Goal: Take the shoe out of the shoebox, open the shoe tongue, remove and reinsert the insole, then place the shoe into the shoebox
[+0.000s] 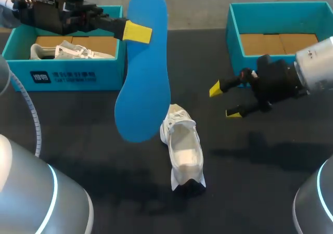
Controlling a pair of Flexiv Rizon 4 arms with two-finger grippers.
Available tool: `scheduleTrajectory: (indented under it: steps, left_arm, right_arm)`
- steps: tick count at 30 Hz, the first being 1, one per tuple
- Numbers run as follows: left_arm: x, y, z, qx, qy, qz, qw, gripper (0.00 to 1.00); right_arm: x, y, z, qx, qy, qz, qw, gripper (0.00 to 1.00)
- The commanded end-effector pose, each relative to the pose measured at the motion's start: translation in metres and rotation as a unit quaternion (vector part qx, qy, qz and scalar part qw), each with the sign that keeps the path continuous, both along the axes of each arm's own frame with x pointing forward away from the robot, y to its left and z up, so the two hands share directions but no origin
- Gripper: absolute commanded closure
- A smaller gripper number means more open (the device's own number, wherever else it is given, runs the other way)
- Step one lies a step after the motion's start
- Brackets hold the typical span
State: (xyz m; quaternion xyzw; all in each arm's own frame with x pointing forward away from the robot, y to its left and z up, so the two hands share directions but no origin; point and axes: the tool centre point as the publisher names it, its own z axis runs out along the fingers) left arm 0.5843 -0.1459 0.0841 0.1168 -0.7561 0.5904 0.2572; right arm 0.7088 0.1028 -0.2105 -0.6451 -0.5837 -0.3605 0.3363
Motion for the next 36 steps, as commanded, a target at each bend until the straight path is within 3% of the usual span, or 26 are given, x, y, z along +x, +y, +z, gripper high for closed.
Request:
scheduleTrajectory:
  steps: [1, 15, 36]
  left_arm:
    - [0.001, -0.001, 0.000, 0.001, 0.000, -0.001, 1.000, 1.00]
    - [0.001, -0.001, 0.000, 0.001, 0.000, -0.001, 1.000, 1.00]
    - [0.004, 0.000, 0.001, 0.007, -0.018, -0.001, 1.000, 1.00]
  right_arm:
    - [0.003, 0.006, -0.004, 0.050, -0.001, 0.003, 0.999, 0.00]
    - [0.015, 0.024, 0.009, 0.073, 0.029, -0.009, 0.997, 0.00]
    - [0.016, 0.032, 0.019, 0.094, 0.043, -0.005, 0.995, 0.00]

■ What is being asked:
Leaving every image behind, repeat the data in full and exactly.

■ Answer to this task:
Goal: Take the shoe out of the shoebox, open the shoe tongue, remove and reinsert the insole, then place the shoe into the shoebox
[+0.000s] 
Controlling a pair of Flexiv Rizon 4 arms with two-finger grippers.
Available tool: `scheduleTrajectory: (indented under it: steps, left_arm, right_arm)`
- steps: tick count at 30 Hz, the first being 1, one per tuple
- Numbers run as follows: left_arm: x, y, z, qx, qy, qz, qw, gripper (0.00 to 1.00); right_arm: x, y, z, qx, qy, qz, qw, gripper (0.00 to 1.00)
- The commanded end-effector pose, each relative to the pose measured at the motion's start: translation in metres and rotation as a unit quaternion (vector part qx, qy, qz and scalar part qw), each with the sign that keeps the path continuous, both along the axes of each arm's own frame with x pointing forward away from the robot, y to its left and z up, so the two hands share directions but no origin
- Gripper: absolute commanded closure
- A smaller gripper number means more open (the device's own number, wherever else it is given, runs the other way)
- Step one lies a step after the motion's start
- Brackets hold the typical span
State: (xyz m; quaternion xyzw; all in each arm's own frame with x pointing forward away from the robot, y to its left and z up, so the two hands share directions but no origin; point and axes: the tool centre point as the publisher names it, its own z axis runs out along the fingers) left arm 0.5843 -0.1459 0.0841 0.1168 -0.7561 0.5904 0.2572; right arm 0.7088 0.1028 -0.2105 -0.6451 -0.5837 -0.3605 0.3363
Motion for the next 36 steps, as commanded, a target at each bend until the straight path is within 3% of the usual span, or 26 are given, x, y, z along +x, +y, +z, gripper high for closed.
Request:
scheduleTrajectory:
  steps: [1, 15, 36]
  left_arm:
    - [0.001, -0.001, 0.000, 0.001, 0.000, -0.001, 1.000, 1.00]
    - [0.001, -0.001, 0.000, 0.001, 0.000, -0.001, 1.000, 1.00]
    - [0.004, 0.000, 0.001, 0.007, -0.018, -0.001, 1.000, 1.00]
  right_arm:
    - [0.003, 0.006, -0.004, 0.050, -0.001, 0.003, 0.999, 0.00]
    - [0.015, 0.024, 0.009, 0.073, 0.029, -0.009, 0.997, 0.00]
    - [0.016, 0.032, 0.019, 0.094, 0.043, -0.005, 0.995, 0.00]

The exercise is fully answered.